TASK PROMPT: Out of the records below, copy all lines in which the word "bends" occurs.

DATA UNDER STUDY:

------------------------

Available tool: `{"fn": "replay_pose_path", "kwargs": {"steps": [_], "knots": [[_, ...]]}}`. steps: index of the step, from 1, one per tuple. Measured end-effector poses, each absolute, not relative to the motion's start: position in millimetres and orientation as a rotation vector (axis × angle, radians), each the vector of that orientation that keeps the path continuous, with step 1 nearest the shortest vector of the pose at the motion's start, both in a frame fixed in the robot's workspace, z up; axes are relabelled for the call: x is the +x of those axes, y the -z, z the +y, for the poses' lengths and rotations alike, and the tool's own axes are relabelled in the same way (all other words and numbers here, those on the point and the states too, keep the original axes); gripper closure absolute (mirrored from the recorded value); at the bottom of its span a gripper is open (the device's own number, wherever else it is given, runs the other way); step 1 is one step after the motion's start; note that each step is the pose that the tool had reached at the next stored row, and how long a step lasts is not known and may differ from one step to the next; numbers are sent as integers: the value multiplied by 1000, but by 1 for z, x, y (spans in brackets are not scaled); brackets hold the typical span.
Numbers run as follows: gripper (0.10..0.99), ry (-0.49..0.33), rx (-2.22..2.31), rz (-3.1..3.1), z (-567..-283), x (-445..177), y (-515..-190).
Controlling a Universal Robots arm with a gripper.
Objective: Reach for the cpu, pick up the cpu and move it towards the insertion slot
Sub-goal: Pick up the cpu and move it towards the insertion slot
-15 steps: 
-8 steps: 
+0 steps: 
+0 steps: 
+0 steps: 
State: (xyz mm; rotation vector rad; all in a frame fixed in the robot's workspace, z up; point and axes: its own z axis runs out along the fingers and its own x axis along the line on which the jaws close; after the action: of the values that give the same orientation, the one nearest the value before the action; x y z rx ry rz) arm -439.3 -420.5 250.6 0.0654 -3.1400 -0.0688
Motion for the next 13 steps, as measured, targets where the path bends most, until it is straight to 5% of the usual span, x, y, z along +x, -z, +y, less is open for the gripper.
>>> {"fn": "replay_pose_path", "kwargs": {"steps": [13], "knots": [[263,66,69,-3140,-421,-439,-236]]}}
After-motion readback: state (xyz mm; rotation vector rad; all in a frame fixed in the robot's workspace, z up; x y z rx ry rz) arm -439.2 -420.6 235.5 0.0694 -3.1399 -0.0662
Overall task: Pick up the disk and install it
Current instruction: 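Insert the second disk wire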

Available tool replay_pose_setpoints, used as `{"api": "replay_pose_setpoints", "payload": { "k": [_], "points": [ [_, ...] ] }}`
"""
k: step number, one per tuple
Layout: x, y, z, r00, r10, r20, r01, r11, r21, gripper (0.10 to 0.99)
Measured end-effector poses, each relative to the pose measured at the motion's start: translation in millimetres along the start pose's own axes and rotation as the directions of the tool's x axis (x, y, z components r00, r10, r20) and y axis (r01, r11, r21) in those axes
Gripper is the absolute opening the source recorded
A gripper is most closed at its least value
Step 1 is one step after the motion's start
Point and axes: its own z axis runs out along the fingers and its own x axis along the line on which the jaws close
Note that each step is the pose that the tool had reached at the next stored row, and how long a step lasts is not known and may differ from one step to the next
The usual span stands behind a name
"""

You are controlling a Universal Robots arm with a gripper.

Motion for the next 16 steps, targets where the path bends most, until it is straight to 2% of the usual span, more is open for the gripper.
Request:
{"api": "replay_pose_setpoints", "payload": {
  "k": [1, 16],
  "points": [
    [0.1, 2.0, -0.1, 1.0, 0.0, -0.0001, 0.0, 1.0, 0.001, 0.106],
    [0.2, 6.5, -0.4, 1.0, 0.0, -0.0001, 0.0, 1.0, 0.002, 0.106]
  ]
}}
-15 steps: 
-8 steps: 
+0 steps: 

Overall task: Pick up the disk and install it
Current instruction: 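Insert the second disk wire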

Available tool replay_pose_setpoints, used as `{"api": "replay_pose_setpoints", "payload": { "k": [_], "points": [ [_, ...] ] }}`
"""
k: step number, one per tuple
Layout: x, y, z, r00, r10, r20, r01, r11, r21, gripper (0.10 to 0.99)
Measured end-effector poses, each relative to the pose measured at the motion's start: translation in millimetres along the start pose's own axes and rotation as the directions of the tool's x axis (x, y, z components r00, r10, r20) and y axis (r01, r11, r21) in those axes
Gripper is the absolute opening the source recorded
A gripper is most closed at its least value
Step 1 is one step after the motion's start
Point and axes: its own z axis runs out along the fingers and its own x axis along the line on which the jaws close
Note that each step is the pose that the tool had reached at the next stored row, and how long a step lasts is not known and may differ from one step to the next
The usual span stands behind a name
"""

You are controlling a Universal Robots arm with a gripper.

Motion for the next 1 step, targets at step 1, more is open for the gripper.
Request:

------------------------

EXERCISE ANSWER:
Motion for the next 13 steps, as measured, targets where the path bends most, until it is straight to 5% of the usual span, x, y, z along +x, -z, +y, less is open for the gripper.
Motion for the next 16 steps, targets where the path bends most, until it is straight to 2% of the usual span, more is open for the gripper.

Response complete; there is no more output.